What to work on: Please copy out all lines of the entries that contain the word "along".

:: Exercise input ::

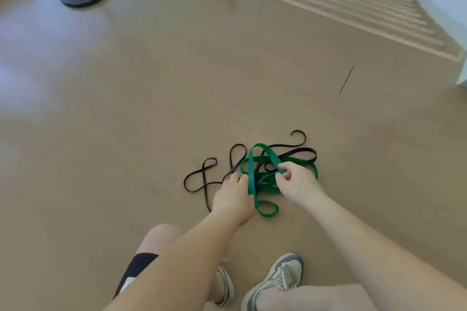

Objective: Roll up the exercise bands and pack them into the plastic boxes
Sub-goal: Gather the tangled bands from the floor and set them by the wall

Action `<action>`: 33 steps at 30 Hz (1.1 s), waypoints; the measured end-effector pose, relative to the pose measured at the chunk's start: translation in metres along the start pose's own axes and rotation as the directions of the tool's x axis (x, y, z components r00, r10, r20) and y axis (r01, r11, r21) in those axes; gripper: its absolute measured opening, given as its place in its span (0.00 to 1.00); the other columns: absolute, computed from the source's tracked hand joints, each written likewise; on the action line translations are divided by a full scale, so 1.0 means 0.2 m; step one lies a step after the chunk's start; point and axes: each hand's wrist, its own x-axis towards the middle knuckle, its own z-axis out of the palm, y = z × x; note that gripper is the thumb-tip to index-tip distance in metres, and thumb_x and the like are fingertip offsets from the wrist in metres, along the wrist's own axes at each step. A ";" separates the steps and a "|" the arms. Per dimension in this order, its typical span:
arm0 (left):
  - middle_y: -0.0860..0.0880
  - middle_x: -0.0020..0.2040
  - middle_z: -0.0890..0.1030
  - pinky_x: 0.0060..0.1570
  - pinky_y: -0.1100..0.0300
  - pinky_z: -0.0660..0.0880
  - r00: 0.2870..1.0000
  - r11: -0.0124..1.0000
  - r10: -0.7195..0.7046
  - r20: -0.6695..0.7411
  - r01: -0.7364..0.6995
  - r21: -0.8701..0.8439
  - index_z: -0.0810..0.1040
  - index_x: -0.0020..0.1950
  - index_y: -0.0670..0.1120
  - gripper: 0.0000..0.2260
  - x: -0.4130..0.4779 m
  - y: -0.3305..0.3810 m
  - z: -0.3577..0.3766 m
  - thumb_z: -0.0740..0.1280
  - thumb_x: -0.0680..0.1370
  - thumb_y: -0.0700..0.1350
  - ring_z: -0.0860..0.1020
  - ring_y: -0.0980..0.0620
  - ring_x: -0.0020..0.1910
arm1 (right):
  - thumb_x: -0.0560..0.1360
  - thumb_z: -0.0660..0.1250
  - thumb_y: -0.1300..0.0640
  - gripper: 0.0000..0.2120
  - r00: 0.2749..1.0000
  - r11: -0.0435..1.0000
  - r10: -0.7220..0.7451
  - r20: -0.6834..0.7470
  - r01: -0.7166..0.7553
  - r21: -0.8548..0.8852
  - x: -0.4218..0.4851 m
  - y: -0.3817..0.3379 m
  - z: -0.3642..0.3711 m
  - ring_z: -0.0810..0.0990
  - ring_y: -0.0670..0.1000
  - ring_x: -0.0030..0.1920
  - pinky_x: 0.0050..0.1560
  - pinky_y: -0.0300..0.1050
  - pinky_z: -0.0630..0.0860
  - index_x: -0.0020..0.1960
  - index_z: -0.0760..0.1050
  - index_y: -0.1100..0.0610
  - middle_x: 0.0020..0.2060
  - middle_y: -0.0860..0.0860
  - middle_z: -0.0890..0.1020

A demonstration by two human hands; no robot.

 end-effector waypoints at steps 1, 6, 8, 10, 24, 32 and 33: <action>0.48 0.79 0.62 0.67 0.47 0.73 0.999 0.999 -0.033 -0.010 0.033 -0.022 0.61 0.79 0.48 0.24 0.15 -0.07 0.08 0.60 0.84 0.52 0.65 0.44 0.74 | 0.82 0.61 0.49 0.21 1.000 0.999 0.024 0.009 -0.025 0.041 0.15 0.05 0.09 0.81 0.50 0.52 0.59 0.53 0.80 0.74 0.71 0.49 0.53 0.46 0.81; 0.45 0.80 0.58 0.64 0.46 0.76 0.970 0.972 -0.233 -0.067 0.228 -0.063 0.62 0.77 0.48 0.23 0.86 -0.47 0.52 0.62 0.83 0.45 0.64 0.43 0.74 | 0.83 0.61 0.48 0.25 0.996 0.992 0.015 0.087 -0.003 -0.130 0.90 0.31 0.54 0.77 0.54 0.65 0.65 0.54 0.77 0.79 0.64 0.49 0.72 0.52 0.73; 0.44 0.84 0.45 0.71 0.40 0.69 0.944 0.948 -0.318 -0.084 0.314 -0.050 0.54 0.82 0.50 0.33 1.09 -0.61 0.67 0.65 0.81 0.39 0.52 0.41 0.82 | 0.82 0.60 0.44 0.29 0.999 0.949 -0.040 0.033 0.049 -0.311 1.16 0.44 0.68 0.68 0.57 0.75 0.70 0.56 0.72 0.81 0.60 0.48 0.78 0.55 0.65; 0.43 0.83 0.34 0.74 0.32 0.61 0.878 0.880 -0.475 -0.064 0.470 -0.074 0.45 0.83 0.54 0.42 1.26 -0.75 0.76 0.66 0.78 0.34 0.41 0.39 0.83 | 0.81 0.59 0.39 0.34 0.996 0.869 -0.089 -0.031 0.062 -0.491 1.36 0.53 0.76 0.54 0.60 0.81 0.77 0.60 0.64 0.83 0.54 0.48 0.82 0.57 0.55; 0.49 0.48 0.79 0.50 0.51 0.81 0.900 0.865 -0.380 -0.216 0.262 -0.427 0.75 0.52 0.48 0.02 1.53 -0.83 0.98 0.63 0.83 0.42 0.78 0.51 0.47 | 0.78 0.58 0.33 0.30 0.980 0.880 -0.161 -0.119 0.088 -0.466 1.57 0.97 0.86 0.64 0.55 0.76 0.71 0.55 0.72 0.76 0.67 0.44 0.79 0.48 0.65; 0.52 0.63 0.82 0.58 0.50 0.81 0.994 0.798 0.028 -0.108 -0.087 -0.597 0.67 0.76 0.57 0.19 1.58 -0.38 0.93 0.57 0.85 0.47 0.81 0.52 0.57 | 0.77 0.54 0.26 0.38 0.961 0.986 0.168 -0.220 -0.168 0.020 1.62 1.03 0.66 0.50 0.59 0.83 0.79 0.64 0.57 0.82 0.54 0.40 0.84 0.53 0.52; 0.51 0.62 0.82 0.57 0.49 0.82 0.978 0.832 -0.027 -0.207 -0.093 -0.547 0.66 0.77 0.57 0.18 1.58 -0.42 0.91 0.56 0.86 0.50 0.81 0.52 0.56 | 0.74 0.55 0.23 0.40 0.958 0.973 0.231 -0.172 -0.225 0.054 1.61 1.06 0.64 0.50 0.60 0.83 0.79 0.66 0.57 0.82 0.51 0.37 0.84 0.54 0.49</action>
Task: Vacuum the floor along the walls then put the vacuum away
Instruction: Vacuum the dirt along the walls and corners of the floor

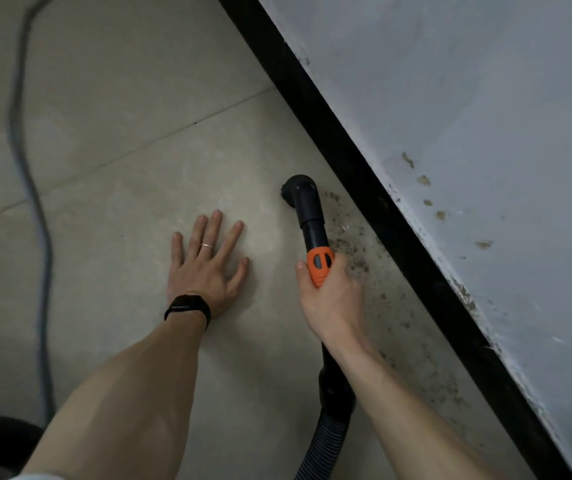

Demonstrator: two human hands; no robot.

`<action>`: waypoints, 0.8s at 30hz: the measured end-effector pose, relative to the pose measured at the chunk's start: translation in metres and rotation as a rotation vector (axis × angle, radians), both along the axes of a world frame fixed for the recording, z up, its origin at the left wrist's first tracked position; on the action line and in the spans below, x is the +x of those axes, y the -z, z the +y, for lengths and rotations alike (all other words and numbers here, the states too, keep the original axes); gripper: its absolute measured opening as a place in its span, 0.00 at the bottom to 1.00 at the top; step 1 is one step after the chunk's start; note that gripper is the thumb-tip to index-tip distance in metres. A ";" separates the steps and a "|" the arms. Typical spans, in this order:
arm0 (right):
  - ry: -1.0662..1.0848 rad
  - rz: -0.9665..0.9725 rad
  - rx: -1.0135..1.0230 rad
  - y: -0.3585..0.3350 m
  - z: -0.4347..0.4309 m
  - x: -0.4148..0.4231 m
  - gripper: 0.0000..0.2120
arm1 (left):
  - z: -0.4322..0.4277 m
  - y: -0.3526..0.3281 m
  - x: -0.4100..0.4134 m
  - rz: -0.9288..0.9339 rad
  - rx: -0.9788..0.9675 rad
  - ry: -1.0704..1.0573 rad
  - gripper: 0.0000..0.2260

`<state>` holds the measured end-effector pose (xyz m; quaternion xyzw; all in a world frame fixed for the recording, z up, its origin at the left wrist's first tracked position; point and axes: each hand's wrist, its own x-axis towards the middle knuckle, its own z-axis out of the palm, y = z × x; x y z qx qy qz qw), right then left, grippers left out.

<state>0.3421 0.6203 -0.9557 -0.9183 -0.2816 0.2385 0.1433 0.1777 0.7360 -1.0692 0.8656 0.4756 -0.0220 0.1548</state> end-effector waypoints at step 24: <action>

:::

Reply to the task:
Action `<action>`: 33 steps at 30 Hz (1.1 s), waypoints; the measured end-effector pose, relative to the pose measured at the chunk's start: translation in metres along the start pose's own axes and rotation as the directions of the tool's x axis (x, y, z components r00, r10, r20) and y axis (r01, r11, r21) in those axes; gripper: its absolute measured opening, given as its place in its span (0.00 to 1.00); the other columns: absolute, computed from the source's tracked hand joints, each written likewise; on the action line translations are divided by a full scale, so 1.0 means 0.2 m; step one lies a step after the chunk's start; point and axes: each hand's wrist, its own x-axis towards the middle knuckle, its own z-axis out of the palm, y = z × x; note that gripper is the thumb-tip to index-tip distance in metres, and thumb_x and the like are fingertip offsets from the wrist in metres, along the wrist's own axes at each step. A ";" separates the steps and a "|" the arms. Per dimension in this order, its typical span:
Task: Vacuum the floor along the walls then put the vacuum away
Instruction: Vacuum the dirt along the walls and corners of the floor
`<action>`: waypoints, 0.8s at 30hz: the measured end-effector pose, relative to the pose measured at the chunk's start: translation in metres and rotation as a rotation vector (axis × angle, radians), both along the axes of a world frame fixed for the recording, z up, its origin at the left wrist's first tracked position; on the action line and in the spans below, x is the +x of those axes, y the -z, z the +y, for lengths and rotations alike (all other words and numbers here, the states too, keep the original axes); gripper: its absolute measured opening as a place in its span, 0.00 at the bottom to 1.00 at the top; step 1 is one step after the chunk's start; note that gripper is the thumb-tip to index-tip distance in metres. A ";" separates the steps and a "|" the arms. Typical spans, in this order:

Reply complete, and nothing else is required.